Given the listing below, reproduce all of it exactly.

◆ ◆ ◆ ◆ ◆

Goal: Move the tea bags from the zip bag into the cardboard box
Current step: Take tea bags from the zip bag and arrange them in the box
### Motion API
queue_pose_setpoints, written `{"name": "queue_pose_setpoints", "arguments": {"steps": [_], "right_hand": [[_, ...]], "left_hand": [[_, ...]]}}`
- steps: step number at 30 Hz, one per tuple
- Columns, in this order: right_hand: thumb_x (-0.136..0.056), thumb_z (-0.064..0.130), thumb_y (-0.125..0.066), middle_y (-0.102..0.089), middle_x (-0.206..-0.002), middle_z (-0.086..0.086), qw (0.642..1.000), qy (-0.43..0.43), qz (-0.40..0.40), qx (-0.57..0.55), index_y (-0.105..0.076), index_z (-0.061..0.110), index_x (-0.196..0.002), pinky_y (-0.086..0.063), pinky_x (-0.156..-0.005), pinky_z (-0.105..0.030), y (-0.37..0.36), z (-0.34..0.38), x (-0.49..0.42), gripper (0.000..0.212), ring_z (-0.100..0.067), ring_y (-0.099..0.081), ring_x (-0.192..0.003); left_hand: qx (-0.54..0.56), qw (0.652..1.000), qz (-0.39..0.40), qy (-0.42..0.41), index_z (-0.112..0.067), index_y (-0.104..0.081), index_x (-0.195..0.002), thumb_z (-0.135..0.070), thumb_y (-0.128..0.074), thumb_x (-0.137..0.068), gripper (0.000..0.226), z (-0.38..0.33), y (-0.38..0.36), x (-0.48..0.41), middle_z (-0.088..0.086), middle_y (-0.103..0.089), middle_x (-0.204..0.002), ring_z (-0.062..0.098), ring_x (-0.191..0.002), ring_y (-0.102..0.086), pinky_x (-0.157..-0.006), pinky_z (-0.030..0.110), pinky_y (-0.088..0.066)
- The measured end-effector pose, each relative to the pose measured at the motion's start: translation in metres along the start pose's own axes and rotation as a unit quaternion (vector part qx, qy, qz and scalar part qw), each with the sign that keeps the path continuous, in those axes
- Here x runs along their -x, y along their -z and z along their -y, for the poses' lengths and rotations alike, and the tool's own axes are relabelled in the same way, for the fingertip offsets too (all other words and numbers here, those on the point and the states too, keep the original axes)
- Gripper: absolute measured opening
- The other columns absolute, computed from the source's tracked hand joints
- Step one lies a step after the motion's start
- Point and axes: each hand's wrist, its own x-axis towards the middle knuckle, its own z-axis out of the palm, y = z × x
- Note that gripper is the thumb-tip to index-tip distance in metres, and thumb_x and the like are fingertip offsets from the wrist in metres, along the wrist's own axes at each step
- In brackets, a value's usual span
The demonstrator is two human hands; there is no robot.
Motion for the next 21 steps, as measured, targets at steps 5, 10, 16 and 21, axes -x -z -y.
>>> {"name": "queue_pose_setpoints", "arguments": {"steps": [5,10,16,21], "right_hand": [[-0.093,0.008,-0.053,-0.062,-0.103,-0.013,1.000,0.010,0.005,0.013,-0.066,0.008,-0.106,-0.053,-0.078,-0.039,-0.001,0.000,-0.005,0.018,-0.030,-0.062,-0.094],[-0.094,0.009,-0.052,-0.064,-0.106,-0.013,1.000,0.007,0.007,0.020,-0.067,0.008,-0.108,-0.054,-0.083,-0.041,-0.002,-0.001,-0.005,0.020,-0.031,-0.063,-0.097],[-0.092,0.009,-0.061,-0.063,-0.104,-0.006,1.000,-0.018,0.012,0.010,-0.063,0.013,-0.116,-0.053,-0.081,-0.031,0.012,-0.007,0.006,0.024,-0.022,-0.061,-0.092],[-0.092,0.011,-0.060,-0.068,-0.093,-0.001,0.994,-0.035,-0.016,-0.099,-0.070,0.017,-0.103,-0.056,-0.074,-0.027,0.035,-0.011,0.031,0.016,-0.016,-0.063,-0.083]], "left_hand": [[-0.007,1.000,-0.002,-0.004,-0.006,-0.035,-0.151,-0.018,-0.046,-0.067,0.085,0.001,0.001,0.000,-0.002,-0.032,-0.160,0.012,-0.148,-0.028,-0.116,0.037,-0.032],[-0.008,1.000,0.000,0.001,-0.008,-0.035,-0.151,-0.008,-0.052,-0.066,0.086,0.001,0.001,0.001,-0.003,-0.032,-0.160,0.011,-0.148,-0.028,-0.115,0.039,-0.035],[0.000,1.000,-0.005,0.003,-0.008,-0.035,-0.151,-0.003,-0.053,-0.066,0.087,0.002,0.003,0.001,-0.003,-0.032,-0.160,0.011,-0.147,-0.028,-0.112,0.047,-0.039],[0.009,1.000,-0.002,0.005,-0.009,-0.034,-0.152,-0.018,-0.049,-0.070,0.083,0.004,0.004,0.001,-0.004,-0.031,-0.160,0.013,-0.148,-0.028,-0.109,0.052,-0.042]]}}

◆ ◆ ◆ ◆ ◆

• _Result for this exercise_
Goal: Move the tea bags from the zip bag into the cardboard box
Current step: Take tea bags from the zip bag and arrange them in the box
### Motion API
queue_pose_setpoints, written `{"name": "queue_pose_setpoints", "arguments": {"steps": [_], "right_hand": [[_, ...]], "left_hand": [[_, ...]]}}`
- steps: step number at 30 Hz, one per tuple
- Columns, in this order: right_hand: thumb_x (-0.136..0.056), thumb_z (-0.064..0.130), thumb_y (-0.125..0.066), middle_y (-0.102..0.089), middle_x (-0.206..-0.002), middle_z (-0.086..0.086), qw (0.642..1.000), qy (-0.43..0.43), qz (-0.40..0.40), qx (-0.57..0.55), index_y (-0.105..0.076), index_z (-0.061..0.110), index_x (-0.196..0.002), pinky_y (-0.086..0.063), pinky_x (-0.156..-0.005), pinky_z (-0.105..0.030), y (-0.37..0.36), z (-0.34..0.38), x (-0.49..0.42), gripper (0.000..0.212), ring_z (-0.100..0.067), ring_y (-0.099..0.081), ring_x (-0.192..0.003); left_hand: qx (-0.54..0.56), qw (0.652..1.000), qz (-0.39..0.40), qy (-0.42..0.41), index_z (-0.112..0.067), index_y (-0.104..0.081), index_x (-0.195..0.002), thumb_z (-0.135..0.070), thumb_y (-0.128..0.074), thumb_x (-0.137..0.068), gripper (0.000..0.226), z (-0.38..0.33), y (-0.38..0.36), x (-0.48..0.41), middle_z (-0.088..0.086), middle_y (-0.103..0.089), middle_x (-0.204..0.002), ring_z (-0.062..0.098), ring_x (-0.191..0.002), ring_y (-0.102..0.086), pinky_x (-0.157..-0.006), pinky_z (-0.030..0.110), pinky_y (-0.088..0.066)
- The measured end-effector pose, each relative to the pose measured at the motion's start: translation in metres along the start pose's own axes and rotation as a unit quaternion (vector part qx, qy, qz and scalar part qw), each with the sign that keeps the path continuous, in those axes
- Here x runs along their -x, y along their -z and z along their -y, for the poses' lengths and rotations alike, and the tool's own axes are relabelled in the same way, for the fingertip offsets too (all other words and numbers here, those on the point and the states too, keep the original axes)
- Gripper: absolute measured opening
- The other columns absolute, computed from the source's tracked hand joints
- Step one lies a step after the motion's start
- Point and axes: each hand's wrist, its own x-axis towards the middle knuckle, its own z-axis out of the palm, y = z × x
- Note that gripper is the thumb-tip to index-tip distance in metres, and thumb_x and the like are fingertip offsets from the wrist in metres, along the wrist's own axes at each step
- In brackets, a value's usual span
The demonstrator is two human hands; there is no robot.
Motion for the next 21 steps, as measured, targets at steps 5, 10, 16 and 21, axes -x -z -y.
>>> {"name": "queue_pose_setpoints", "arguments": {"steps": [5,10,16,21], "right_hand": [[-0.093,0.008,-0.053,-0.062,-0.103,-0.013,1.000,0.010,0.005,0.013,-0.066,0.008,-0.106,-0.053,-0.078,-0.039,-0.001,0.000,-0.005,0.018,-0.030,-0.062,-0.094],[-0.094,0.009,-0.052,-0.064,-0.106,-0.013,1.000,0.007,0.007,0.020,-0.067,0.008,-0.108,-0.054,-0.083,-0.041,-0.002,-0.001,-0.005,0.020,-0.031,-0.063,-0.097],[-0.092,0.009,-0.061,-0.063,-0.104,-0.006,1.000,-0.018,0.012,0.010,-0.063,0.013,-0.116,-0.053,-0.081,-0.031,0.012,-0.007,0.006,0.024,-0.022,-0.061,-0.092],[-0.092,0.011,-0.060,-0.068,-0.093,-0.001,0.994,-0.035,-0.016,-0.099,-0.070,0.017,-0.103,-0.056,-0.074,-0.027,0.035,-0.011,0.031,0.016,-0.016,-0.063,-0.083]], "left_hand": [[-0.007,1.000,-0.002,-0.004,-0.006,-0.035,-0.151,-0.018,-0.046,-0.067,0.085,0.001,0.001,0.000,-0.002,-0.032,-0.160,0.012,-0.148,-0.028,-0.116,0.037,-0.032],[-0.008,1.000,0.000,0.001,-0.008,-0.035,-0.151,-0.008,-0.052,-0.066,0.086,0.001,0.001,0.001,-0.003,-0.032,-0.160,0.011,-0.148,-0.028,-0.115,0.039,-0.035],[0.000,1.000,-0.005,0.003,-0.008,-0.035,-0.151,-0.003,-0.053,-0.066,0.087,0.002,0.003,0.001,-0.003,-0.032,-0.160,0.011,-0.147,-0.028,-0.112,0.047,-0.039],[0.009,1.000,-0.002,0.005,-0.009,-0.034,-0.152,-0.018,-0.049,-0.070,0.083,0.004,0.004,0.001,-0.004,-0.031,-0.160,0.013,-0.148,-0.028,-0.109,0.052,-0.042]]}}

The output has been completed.